» TASK PROMPT: Starting with the opening line of the material, restate every line word for word, and end on the line containing "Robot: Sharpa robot".

════

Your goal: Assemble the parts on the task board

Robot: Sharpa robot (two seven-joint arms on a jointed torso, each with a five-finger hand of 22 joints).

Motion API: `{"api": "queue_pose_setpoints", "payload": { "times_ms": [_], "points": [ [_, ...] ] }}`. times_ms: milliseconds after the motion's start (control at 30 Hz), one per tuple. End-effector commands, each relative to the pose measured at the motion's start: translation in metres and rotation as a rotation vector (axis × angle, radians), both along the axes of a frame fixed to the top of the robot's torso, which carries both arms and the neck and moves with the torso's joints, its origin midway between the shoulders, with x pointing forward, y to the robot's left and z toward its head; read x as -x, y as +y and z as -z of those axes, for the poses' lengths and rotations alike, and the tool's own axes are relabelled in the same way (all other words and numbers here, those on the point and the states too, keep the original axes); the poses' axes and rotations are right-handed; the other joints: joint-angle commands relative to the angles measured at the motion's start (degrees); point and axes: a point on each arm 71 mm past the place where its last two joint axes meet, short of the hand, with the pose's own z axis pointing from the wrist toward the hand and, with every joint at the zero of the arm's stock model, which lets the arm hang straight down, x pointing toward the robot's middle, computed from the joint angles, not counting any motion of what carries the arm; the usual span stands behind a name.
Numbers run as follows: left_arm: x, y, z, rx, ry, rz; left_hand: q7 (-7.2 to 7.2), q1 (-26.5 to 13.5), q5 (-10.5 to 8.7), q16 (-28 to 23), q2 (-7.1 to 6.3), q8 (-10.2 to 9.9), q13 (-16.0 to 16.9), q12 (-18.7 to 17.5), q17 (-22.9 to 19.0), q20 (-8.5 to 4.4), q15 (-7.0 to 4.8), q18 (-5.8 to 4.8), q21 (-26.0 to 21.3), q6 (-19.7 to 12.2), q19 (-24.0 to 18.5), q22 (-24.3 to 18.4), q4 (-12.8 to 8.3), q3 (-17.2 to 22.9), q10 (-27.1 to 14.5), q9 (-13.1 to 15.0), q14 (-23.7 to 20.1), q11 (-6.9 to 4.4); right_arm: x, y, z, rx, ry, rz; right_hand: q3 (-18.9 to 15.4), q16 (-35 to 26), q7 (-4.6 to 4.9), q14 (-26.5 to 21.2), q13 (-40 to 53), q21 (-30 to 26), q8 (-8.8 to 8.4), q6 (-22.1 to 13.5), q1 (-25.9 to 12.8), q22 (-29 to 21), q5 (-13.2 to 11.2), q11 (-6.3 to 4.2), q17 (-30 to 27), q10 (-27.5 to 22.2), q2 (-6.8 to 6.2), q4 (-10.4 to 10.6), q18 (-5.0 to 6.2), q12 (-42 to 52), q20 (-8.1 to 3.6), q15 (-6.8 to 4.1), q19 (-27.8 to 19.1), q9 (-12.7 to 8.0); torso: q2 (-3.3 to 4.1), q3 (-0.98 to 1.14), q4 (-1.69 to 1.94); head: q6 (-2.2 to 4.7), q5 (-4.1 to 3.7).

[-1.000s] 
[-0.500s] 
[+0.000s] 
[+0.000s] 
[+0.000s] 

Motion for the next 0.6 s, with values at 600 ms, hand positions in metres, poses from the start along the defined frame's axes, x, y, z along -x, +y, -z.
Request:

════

» ANSWER FOR THE TASK:
Your goal: Assemble the parts on the task board

Robot: Sharpa robot (two seven-joint arms on a jointed torso, each with a five-finger hand of 22 joints).

The submitted response is complete.